What needs to be done: Each line from the one containing "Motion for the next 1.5" through the final line of the records is to be repeated exactly, with no additions.

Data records
------------------------------------------------
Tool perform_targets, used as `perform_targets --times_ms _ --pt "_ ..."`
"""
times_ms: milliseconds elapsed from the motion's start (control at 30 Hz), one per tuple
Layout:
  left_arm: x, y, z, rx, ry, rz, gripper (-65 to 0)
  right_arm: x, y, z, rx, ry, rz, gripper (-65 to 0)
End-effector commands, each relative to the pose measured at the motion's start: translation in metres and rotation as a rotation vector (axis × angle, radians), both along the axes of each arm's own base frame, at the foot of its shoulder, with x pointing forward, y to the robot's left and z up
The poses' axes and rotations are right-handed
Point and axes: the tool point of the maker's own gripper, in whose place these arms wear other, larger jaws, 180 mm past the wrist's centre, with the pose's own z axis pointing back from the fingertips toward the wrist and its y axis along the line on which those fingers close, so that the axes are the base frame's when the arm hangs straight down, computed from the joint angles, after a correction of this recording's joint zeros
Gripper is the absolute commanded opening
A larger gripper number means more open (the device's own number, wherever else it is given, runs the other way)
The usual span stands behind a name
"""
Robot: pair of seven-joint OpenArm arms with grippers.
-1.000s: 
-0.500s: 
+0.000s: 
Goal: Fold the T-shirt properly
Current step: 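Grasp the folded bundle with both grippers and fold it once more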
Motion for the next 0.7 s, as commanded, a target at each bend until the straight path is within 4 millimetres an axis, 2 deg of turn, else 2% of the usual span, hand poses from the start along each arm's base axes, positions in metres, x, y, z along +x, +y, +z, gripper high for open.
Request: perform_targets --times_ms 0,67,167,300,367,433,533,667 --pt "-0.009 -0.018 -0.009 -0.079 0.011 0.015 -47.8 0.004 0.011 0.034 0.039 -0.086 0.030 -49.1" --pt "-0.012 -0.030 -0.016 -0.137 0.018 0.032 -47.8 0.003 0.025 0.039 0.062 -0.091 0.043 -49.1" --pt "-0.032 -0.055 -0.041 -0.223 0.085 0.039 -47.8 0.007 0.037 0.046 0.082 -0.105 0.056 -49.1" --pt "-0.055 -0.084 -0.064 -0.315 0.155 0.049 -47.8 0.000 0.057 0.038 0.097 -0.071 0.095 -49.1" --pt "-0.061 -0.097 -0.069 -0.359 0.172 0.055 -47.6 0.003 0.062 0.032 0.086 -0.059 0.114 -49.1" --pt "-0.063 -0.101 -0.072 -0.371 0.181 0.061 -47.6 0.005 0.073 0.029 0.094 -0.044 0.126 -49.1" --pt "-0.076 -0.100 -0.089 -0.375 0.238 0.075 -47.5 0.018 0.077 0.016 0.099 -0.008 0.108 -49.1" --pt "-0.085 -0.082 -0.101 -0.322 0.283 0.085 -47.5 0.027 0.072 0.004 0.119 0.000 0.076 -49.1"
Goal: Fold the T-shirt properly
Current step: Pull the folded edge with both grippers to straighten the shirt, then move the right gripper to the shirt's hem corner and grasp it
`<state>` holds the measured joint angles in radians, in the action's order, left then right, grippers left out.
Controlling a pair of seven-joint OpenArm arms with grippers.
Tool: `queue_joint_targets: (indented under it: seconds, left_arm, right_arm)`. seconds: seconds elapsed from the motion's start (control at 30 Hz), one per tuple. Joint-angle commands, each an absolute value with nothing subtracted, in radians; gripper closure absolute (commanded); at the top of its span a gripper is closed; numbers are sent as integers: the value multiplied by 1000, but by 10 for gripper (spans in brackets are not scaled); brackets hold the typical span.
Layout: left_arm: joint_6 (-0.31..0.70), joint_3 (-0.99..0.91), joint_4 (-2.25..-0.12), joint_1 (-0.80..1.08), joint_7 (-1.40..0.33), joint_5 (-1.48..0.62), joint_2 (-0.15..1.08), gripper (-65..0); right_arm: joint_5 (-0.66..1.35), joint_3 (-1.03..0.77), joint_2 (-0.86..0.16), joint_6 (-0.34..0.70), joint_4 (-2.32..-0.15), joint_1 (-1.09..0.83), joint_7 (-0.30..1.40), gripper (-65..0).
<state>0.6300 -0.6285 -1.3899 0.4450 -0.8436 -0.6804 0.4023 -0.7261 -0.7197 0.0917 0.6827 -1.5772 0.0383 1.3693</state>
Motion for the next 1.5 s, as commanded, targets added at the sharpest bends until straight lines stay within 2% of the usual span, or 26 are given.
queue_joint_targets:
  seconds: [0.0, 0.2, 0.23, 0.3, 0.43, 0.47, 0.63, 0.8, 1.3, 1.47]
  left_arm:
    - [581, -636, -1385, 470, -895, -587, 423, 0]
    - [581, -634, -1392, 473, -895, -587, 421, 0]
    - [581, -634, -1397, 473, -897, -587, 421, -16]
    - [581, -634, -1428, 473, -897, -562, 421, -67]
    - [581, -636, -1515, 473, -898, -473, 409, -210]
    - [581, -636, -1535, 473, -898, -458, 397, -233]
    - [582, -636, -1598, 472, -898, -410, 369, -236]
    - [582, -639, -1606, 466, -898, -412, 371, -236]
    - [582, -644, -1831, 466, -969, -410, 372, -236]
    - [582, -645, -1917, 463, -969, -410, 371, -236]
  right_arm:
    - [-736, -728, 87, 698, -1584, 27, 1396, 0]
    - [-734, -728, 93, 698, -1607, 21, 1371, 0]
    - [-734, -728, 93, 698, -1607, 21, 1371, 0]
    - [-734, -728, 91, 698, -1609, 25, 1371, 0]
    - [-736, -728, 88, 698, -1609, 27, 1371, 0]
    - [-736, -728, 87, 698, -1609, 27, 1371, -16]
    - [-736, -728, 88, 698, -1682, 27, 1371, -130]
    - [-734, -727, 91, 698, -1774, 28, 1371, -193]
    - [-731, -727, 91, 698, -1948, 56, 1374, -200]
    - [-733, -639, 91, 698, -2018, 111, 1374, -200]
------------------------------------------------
Task result:
Motion for the next 1.5 s, as commanded, targets added at the sharpest bends until straight lines stay within 2% of the usual span, or 26 are given.
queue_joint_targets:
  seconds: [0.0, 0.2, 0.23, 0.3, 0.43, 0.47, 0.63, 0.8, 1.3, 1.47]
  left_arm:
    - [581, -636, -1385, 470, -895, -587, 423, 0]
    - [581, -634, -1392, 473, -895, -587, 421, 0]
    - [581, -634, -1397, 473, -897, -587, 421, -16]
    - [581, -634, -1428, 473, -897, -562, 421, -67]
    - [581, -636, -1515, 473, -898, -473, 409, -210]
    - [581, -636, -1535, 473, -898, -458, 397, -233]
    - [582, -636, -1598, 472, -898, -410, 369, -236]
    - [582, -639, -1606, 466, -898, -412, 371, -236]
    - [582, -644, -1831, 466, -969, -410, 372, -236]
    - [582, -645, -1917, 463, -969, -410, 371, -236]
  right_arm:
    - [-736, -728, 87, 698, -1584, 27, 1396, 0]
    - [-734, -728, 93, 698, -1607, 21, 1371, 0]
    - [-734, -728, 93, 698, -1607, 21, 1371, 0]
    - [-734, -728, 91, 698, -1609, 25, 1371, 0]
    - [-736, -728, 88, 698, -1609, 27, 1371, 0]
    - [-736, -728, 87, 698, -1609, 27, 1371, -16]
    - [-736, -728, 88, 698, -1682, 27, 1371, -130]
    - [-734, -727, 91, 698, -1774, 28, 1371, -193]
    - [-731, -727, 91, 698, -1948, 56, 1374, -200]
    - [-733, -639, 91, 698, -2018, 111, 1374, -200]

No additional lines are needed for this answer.